“夠了,夠了。”那中年漢子有些慌亂的應著,將地上的散落的柴草胡亂收攏起來,塞在擔子上,隨手接過婉兒遞過來的銀子,匆匆挑起擔子,擠開人群就往一岔口的小巷子裏去了。
人群見了這一幕,不免發出一陣聒噪聲。
“這小子真是賺大發了!那柴火最多不過二三十個銅錢,剛才他拿的那銀子起碼有一兩呢!”
“是啊,雖說南宮郡主最近常在城裏縱馬,也損壞了不少東西,但不僅沒有真正傷著一個人,而且每次都給了很多的賠償!”
“就是,就是,剛才郡主的馬怎麽沒把我這攤子給撞了呀,要不然我也可以小發一筆呢!”
“就你那衰樣,還想著發財啊,你能和剛才那小子比嗎?哎,對了,剛才那賣柴火的是誰啊,你認識嗎?”
“不認識啊,他來這擺攤賣柴火也就這兩天的事吧。
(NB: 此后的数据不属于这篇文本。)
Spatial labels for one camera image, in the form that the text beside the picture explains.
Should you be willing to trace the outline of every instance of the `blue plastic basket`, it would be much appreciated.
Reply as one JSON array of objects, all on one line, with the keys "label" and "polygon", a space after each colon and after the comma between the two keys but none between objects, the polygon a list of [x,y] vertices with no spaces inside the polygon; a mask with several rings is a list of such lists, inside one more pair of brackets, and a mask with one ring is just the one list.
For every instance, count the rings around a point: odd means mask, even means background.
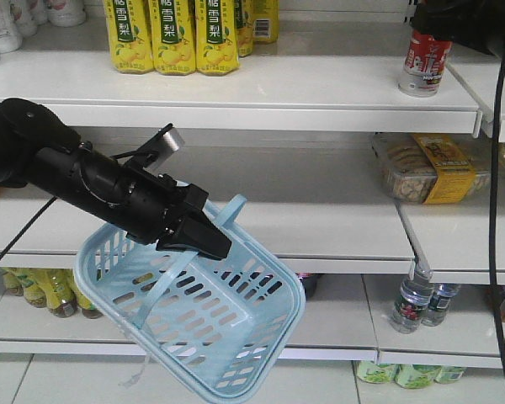
[{"label": "blue plastic basket", "polygon": [[80,290],[126,337],[213,403],[258,390],[305,309],[295,274],[234,222],[245,202],[205,205],[232,241],[221,261],[156,251],[106,224],[74,268]]}]

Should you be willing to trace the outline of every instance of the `black wire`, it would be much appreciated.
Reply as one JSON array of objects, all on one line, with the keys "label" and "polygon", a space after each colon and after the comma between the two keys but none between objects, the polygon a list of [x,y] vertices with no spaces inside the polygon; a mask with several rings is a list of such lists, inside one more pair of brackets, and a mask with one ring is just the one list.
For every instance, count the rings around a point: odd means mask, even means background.
[{"label": "black wire", "polygon": [[57,200],[56,196],[53,196],[50,198],[46,204],[39,209],[35,215],[32,216],[32,218],[24,225],[24,227],[17,233],[17,236],[13,238],[11,242],[0,252],[0,261],[2,261],[2,258],[9,253],[9,250],[15,245],[15,243],[19,240],[20,237],[24,235],[24,233],[34,224],[35,221],[39,219],[41,215],[43,215],[43,212],[45,212],[49,207]]},{"label": "black wire", "polygon": [[499,73],[497,75],[496,95],[494,98],[494,120],[492,125],[492,165],[491,165],[491,186],[490,186],[490,218],[488,229],[488,261],[489,278],[492,295],[492,311],[494,324],[496,327],[497,346],[502,362],[503,376],[505,378],[505,335],[503,332],[502,315],[500,311],[501,296],[497,285],[497,264],[496,264],[496,228],[497,228],[497,186],[498,186],[498,166],[499,166],[499,133],[501,129],[501,107],[503,84],[505,82],[505,44]]},{"label": "black wire", "polygon": [[[143,154],[148,154],[147,152],[137,152],[137,151],[128,151],[127,153],[122,153],[122,154],[116,154],[114,156],[111,156],[111,158],[114,159],[119,159],[123,157],[130,157],[130,156],[139,156]],[[7,253],[9,253],[9,250],[13,248],[15,243],[24,235],[24,233],[37,221],[43,213],[49,209],[49,207],[57,200],[58,198],[56,196],[53,196],[50,198],[46,204],[44,204],[41,209],[39,209],[35,215],[32,216],[32,218],[24,225],[24,227],[17,233],[17,236],[13,238],[11,242],[0,252],[0,261],[2,261],[2,258],[5,257]]]}]

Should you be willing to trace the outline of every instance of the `red can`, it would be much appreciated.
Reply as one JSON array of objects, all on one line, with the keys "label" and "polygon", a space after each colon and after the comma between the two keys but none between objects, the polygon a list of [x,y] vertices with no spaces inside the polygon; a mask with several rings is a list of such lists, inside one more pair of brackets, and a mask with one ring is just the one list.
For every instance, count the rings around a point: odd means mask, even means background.
[{"label": "red can", "polygon": [[434,95],[444,75],[445,61],[452,44],[450,40],[435,40],[432,35],[420,34],[414,29],[398,80],[399,89],[414,97]]}]

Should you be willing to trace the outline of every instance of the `shelf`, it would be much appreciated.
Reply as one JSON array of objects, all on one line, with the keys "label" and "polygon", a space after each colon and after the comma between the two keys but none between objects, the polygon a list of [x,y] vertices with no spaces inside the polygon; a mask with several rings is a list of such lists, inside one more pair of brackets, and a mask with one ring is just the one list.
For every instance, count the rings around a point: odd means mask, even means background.
[{"label": "shelf", "polygon": [[357,390],[361,404],[436,404],[455,402],[457,404],[505,404],[505,380],[499,369],[469,368],[462,378],[451,385],[433,385],[420,390],[407,390],[395,383],[372,385],[357,380]]},{"label": "shelf", "polygon": [[[15,404],[203,402],[155,363],[147,365],[136,384],[124,385],[141,367],[141,358],[35,355],[15,397]],[[247,403],[271,402],[358,404],[351,364],[280,360],[270,370],[258,393]]]},{"label": "shelf", "polygon": [[[482,110],[481,127],[492,136],[494,98],[500,61],[495,56],[481,55],[473,50],[454,48],[449,57],[449,69],[471,94]],[[502,95],[501,132],[499,140],[505,142],[505,83]]]},{"label": "shelf", "polygon": [[0,353],[0,404],[13,402],[32,355]]},{"label": "shelf", "polygon": [[[129,404],[161,400],[175,404],[201,403],[194,393],[153,362],[147,365],[136,384],[126,386],[141,368],[142,358],[38,354],[30,361],[21,355],[0,354],[0,404],[82,401]],[[452,385],[433,384],[421,390],[406,390],[395,383],[373,385],[356,380],[349,362],[279,360],[249,402],[384,404],[386,397],[389,402],[400,404],[436,404],[445,397],[456,403],[503,404],[505,380],[499,369],[469,368]]]},{"label": "shelf", "polygon": [[[145,354],[106,317],[88,320],[76,313],[61,319],[8,294],[0,300],[0,352]],[[376,359],[374,329],[360,276],[320,278],[318,291],[307,301],[305,315],[280,358]]]},{"label": "shelf", "polygon": [[482,288],[465,285],[444,322],[400,334],[389,324],[401,277],[364,276],[381,363],[501,368],[492,311]]},{"label": "shelf", "polygon": [[[374,153],[303,148],[184,148],[165,169],[210,191],[249,202],[237,221],[295,272],[407,274],[413,250],[396,207],[379,185]],[[0,198],[0,251],[48,196],[31,188]],[[102,221],[54,203],[2,266],[72,268]]]},{"label": "shelf", "polygon": [[[489,193],[456,205],[401,204],[408,236],[433,282],[489,284]],[[497,211],[497,282],[505,284],[505,178],[500,178]]]},{"label": "shelf", "polygon": [[477,103],[446,72],[439,93],[396,88],[410,32],[403,24],[283,22],[225,77],[125,75],[110,63],[103,19],[49,24],[0,61],[0,101],[45,104],[67,125],[473,133]]},{"label": "shelf", "polygon": [[[357,275],[321,277],[280,358],[501,367],[492,314],[482,288],[462,288],[441,325],[400,334],[388,323],[388,316],[401,276],[365,275],[364,282],[366,294]],[[11,295],[0,300],[0,352],[145,354],[105,317],[88,320],[77,313],[60,319]]]}]

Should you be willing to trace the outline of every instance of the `robotic arm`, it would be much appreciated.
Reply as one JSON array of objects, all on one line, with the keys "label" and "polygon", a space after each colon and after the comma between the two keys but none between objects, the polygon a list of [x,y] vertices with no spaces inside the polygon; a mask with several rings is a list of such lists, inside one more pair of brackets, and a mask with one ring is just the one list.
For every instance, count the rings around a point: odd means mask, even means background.
[{"label": "robotic arm", "polygon": [[451,40],[501,58],[505,0],[427,0],[417,5],[412,26],[437,40]]},{"label": "robotic arm", "polygon": [[167,174],[145,168],[161,164],[183,144],[168,125],[123,165],[95,151],[46,107],[20,98],[0,103],[0,186],[27,183],[128,231],[157,249],[192,248],[223,259],[230,240],[205,216],[208,194],[178,186]]}]

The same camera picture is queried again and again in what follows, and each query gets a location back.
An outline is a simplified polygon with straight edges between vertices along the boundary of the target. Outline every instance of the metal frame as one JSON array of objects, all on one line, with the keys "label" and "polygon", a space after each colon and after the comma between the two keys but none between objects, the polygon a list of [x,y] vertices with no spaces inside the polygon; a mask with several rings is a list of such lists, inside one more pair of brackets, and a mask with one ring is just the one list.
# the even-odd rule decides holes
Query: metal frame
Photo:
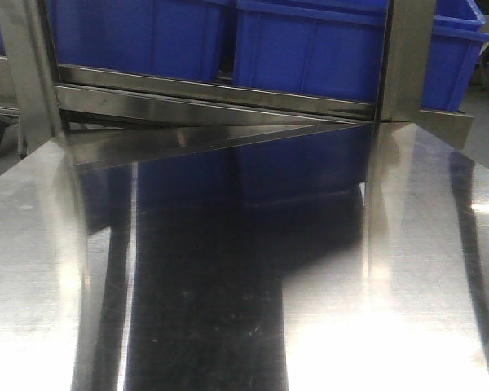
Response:
[{"label": "metal frame", "polygon": [[435,6],[436,0],[390,1],[380,94],[372,105],[58,64],[44,0],[0,0],[7,49],[0,57],[0,112],[21,115],[31,150],[68,128],[67,113],[179,126],[416,122],[463,147],[471,116],[421,109]]}]

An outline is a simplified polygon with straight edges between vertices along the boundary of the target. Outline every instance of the stainless steel table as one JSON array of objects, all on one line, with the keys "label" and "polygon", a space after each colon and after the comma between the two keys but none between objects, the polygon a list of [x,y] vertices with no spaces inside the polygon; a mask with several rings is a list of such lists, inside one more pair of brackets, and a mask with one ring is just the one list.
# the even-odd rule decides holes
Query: stainless steel table
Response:
[{"label": "stainless steel table", "polygon": [[487,169],[383,125],[365,184],[240,198],[240,144],[332,130],[83,134],[1,176],[0,389],[489,389]]}]

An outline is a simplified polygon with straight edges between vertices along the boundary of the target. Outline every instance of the metal shelf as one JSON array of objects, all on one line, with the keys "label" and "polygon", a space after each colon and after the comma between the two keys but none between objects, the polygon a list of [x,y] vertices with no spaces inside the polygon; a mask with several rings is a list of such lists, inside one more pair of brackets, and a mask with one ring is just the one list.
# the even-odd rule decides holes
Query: metal shelf
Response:
[{"label": "metal shelf", "polygon": [[66,133],[76,114],[183,126],[415,122],[463,147],[471,116],[421,109],[435,6],[390,2],[380,94],[370,104],[58,64],[44,1],[0,0],[0,113],[22,116],[30,150]]}]

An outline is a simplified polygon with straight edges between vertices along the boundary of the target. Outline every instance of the gray floor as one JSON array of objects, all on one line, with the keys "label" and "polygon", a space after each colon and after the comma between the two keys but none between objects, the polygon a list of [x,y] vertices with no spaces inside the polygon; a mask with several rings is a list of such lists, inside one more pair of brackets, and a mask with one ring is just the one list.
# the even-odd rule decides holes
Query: gray floor
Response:
[{"label": "gray floor", "polygon": [[489,94],[471,86],[461,109],[474,116],[464,153],[489,169]]},{"label": "gray floor", "polygon": [[20,161],[17,153],[16,127],[9,128],[4,134],[0,147],[0,175]]},{"label": "gray floor", "polygon": [[[489,94],[482,87],[470,87],[462,111],[475,117],[464,153],[489,169]],[[0,148],[0,175],[19,161],[15,130],[8,130]]]}]

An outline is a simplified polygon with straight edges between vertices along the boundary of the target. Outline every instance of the metal leg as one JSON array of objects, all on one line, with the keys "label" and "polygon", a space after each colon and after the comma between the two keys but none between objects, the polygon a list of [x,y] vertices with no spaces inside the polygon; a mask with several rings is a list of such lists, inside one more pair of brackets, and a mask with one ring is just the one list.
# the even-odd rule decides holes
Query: metal leg
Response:
[{"label": "metal leg", "polygon": [[20,122],[18,122],[17,126],[17,135],[18,135],[18,156],[24,159],[27,156],[27,140],[25,139],[24,131],[22,130],[22,126]]},{"label": "metal leg", "polygon": [[391,0],[377,119],[414,121],[421,110],[436,0]]},{"label": "metal leg", "polygon": [[58,107],[55,48],[43,0],[0,0],[0,25],[22,130],[34,151],[68,128]]}]

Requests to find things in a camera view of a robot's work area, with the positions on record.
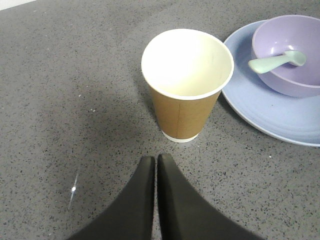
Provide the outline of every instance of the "plate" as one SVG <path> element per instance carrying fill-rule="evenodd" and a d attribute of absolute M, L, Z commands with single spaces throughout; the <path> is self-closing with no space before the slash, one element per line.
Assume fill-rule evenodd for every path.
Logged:
<path fill-rule="evenodd" d="M 252 36 L 265 21 L 243 26 L 225 40 L 234 58 L 234 72 L 222 93 L 235 112 L 261 132 L 285 142 L 320 147 L 320 96 L 278 93 L 248 66 Z"/>

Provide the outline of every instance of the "plastic spoon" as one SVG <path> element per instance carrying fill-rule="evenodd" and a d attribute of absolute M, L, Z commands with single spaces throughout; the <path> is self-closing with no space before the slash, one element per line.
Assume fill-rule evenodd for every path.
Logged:
<path fill-rule="evenodd" d="M 250 60 L 248 65 L 256 73 L 264 74 L 286 63 L 301 67 L 306 63 L 306 60 L 306 55 L 300 51 L 285 51 L 283 55 L 280 56 L 271 56 Z"/>

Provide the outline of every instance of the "paper cup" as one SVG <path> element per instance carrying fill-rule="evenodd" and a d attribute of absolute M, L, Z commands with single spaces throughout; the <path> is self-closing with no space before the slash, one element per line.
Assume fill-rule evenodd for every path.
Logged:
<path fill-rule="evenodd" d="M 163 134 L 188 142 L 204 127 L 234 61 L 216 37 L 192 29 L 165 31 L 146 46 L 141 69 Z"/>

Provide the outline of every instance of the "bowl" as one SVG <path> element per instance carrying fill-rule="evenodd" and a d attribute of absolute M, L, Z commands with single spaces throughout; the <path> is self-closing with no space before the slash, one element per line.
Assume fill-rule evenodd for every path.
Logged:
<path fill-rule="evenodd" d="M 264 22 L 253 34 L 253 58 L 278 56 L 290 50 L 306 55 L 303 66 L 286 63 L 258 76 L 270 88 L 285 95 L 300 98 L 320 95 L 320 19 L 278 16 Z"/>

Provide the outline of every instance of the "granite countertop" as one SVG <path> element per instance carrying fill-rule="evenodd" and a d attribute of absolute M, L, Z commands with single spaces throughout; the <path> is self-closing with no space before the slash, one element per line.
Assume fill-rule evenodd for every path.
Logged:
<path fill-rule="evenodd" d="M 140 68 L 145 46 L 165 30 L 224 41 L 286 14 L 320 18 L 320 2 L 37 0 L 1 10 L 0 239 L 65 239 L 115 199 L 141 156 L 160 153 L 248 230 L 319 239 L 318 148 L 258 131 L 222 95 L 195 140 L 171 142 Z M 152 239 L 161 239 L 156 209 Z"/>

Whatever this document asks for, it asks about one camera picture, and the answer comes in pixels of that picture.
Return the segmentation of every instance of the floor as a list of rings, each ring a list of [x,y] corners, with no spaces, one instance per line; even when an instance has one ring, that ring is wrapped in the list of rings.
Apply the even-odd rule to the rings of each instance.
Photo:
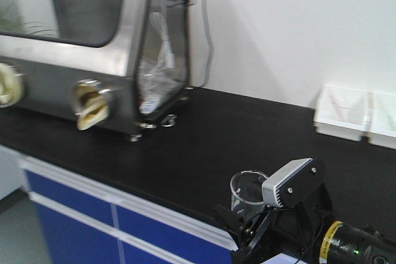
[[[0,264],[52,264],[35,206],[19,190],[0,201]]]

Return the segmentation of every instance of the plastic container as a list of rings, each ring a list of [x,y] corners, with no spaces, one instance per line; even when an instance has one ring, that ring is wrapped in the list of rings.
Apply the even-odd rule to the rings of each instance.
[[[369,143],[396,149],[396,95],[373,93]]]
[[[260,171],[241,171],[231,179],[231,210],[246,222],[263,211],[261,186],[268,177]]]
[[[314,117],[318,133],[360,141],[369,121],[366,90],[324,85]]]

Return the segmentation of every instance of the white tray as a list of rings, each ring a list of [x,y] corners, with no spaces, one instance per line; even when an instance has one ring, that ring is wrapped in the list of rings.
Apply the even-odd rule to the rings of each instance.
[[[384,93],[372,95],[372,118],[369,143],[396,149],[396,96]]]
[[[369,118],[367,91],[324,85],[314,117],[318,133],[360,141]]]

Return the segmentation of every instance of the white wall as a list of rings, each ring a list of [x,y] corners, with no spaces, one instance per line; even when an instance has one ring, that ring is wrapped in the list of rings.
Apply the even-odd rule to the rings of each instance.
[[[207,0],[207,88],[314,107],[323,83],[396,94],[396,0]],[[192,8],[193,82],[207,45]]]

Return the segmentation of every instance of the yellow label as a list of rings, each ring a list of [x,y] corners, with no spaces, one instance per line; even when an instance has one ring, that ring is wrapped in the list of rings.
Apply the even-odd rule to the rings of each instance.
[[[337,230],[339,229],[339,227],[342,226],[342,222],[340,221],[335,221],[329,228],[329,230],[327,230],[326,235],[323,238],[322,241],[322,246],[321,246],[321,254],[320,257],[323,260],[327,260],[327,256],[329,254],[329,249],[330,249],[330,244],[332,243],[334,234],[337,232]]]

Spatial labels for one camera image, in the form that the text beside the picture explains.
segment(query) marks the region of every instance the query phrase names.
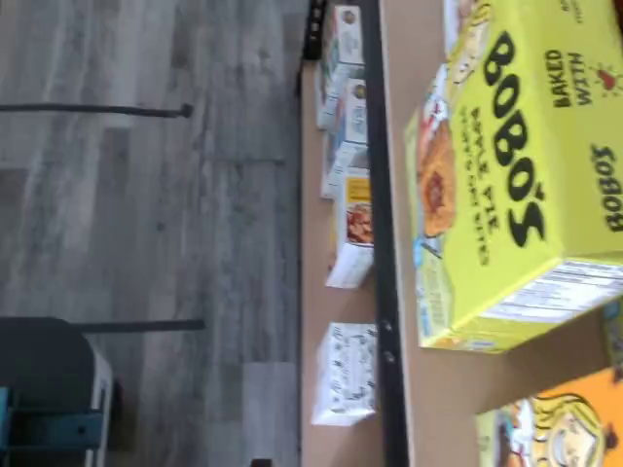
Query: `chair leg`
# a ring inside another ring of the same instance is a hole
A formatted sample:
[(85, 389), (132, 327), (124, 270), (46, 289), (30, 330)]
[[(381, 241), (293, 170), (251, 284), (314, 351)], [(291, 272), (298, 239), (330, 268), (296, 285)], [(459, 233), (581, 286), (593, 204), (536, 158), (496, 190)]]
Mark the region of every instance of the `chair leg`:
[(253, 459), (250, 467), (273, 467), (270, 459)]
[(175, 331), (202, 331), (205, 329), (205, 322), (202, 319), (69, 324), (82, 334), (166, 333)]
[(152, 117), (160, 119), (189, 119), (193, 115), (193, 106), (183, 104), (179, 110), (145, 109), (122, 105), (83, 105), (41, 102), (33, 104), (0, 104), (0, 112), (73, 112), (80, 114), (121, 114), (136, 117)]

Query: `orange box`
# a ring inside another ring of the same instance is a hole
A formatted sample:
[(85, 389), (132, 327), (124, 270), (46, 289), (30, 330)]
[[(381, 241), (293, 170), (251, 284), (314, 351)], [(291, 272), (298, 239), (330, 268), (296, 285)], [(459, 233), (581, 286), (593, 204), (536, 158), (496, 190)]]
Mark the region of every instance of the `orange box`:
[(623, 381), (613, 369), (478, 415), (481, 467), (623, 466)]

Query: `granola bar box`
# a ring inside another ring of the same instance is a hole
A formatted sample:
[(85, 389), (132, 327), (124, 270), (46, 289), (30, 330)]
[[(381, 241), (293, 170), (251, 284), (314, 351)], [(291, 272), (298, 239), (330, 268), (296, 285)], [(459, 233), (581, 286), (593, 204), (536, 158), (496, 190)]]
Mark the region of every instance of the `granola bar box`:
[(312, 424), (350, 426), (375, 412), (376, 355), (374, 324), (329, 325), (317, 354)]
[(331, 129), (342, 89), (348, 78), (363, 76), (361, 11), (353, 5), (329, 7), (322, 40), (322, 60), (316, 66), (316, 123)]
[(326, 130), (322, 160), (322, 197), (333, 199), (345, 168), (367, 168), (366, 83), (347, 80), (336, 112), (335, 134)]
[(478, 2), (405, 134), (423, 346), (496, 353), (623, 293), (611, 0)]
[(348, 167), (339, 180), (333, 203), (332, 264), (325, 285), (355, 289), (374, 262), (370, 174), (366, 168)]
[(478, 415), (479, 465), (620, 467), (621, 401), (607, 369)]

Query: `gray wood floor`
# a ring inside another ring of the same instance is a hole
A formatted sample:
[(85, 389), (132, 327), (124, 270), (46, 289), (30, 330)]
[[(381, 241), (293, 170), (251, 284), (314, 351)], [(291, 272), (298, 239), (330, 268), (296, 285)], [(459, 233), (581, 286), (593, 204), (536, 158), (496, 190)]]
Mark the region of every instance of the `gray wood floor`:
[(111, 466), (298, 464), (294, 97), (307, 0), (2, 0), (0, 313), (205, 319), (93, 338), (124, 388)]

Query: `wooden shelf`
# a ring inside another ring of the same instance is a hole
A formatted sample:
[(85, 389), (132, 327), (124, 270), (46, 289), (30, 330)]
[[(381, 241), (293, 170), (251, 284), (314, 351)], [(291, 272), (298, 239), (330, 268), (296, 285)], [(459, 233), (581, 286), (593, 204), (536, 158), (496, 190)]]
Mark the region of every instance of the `wooden shelf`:
[(320, 198), (322, 133), (315, 125), (313, 64), (302, 68), (302, 445), (303, 467), (384, 465), (381, 416), (352, 427), (313, 426), (316, 352), (331, 321), (374, 323), (374, 283), (360, 290), (325, 287), (328, 272), (331, 202)]
[[(385, 93), (387, 157), (373, 170), (372, 182), (374, 186), (388, 170), (390, 183), (385, 189), (390, 190), (390, 206), (385, 207), (391, 209), (392, 224), (386, 228), (391, 229), (393, 248), (382, 245), (376, 255), (393, 255), (395, 263), (410, 465), (476, 467), (474, 414), (605, 367), (600, 317), (586, 315), (498, 356), (419, 347), (403, 131), (443, 59), (443, 2), (378, 1), (380, 10), (377, 0), (362, 2), (364, 17), (380, 14), (384, 47), (385, 82), (380, 92)], [(368, 70), (369, 94), (378, 72)], [(374, 195), (382, 188), (377, 186)], [(375, 203), (374, 208), (376, 216), (383, 206)]]
說來怪了,原本每天在這條街上賣柴草的不是孫二楞子嗎,什麽時候怎麽換成這個家夥了?”
“你看看,人家這才來兩天,就這運氣啊!嘖嘖,真是財神來了擋不住!”
“…………”
南宮嫣騎在馬上,聽著人群中傳來的紛紛雜雜的議論聲,臉上露出一絲若有似無的微笑。
這樣的事情在接下來的一段時間內頻頻在銀月城中上演,不是今天踏了張三的菜攤,就是明天衝了李四的貨擔,再不然就是後天踩碎了王五賣的瓷器,雖然沒有傷人,但總是弄得一陣雞飛狗跳,也幸好婉兒心思細膩,總能打理妥當,花大價錢平複事端。一時間,銀月城內對這個馬技不善,又出手寬裕大方的南宮郡主議論紛紛,更有甚者還暗自祈禱哪一天,這位姑奶奶能夠“光顧”一下自己的攤位,也好讓自己發上一筆意外之財。
各種各樣的情形也通過各種渠道的密報放上了南宮賀的案頭,卻被老王爺隨便看上一看,就丟在一邊,無置可否,不作出一點評價。